Task requirements
Within the material below, find each line bearing the word "gripper" and present it.

Provided data
[Start of Attachment]

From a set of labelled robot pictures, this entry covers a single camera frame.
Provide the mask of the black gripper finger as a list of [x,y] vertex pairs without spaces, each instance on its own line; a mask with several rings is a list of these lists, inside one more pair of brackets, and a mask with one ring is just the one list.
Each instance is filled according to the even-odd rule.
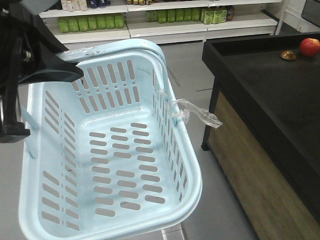
[[39,15],[30,15],[31,24],[39,31],[38,39],[54,54],[62,53],[68,48],[49,30]]
[[75,64],[66,62],[56,56],[43,44],[32,49],[33,58],[25,63],[18,78],[19,85],[43,82],[72,83],[84,76],[84,72]]

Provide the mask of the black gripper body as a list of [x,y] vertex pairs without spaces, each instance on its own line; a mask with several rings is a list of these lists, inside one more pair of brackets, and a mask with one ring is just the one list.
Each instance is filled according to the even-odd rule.
[[36,72],[36,44],[43,41],[35,15],[20,4],[0,6],[0,141],[16,143],[30,135],[22,122],[18,86]]

[End of Attachment]

Exercise response
Provide the mask of the black gripper finger as a list of [x,y] vertex pairs without spaces, each instance on its own line; a mask with several rings is a list of these lists, inside one more pair of brackets, and a mask with one ring is just the one list.
Provide the mask of the black gripper body as a list of [x,y] vertex pairs without spaces, each instance on its own line; a mask with several rings is a list of these lists, inside one more pair of brackets, and a mask with one ring is just the one list.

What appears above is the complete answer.